The following properties have to be set in order to support transactions:
• hive.support.concurrency — true
• hive.enforce.bucketing — true
• hive.exec.dynamic.partition.mode — nonstrict
• hive.txn.manager — org.apache.hadoop.hive.ql.lockmgr.DbTxnManager
• hive.compactor.initiator.on — true
• hive.compactor.worker.threads —must be set to at least 1 for the Thrift metastore service.
When creating a table that supports a transaction, the following clauses need to be used: buckets , ORC , and TBLPROPERTIES , as follows:
CREATE TABLE Users(Name string, Address string, Designation string)
clustered by (Name) into 10 buckets stored as orc TBLPROPERTIES
However, Update is not supported on the column on which the table is bucketed. Typically, this feature in Hive should be used only for data warehousing applications and not for OLTP-based applications.
As a part of Hadoops new API changes to support ACID, a new input format called AcidInputFormat has been added. This class and its associated methods allow external applications to write into Hive, using ACID semantics.
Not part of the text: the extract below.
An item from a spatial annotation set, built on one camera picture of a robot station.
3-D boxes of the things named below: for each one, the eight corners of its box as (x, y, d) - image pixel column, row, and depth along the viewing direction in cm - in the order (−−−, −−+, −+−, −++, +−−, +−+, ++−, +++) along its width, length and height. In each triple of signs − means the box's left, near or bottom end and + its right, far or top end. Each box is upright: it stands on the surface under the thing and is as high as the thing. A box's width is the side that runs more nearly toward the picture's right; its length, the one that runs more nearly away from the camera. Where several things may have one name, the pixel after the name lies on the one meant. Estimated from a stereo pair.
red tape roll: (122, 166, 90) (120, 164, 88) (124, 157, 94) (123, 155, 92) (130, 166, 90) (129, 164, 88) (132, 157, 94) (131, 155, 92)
Examples of such applications can include streaming applications and data warehousing applications that update dimension tables and fact table insert and updates. This API only supports batch updates, and not simultaneous updates, as replacements for OLTP applications. Each operation writes to a new delta directory, which is created when events insert, update, or delete rows. Files are stored and sorted by the original transaction id, bucket id, and row id, and current transaction id, which is modifying the row in question.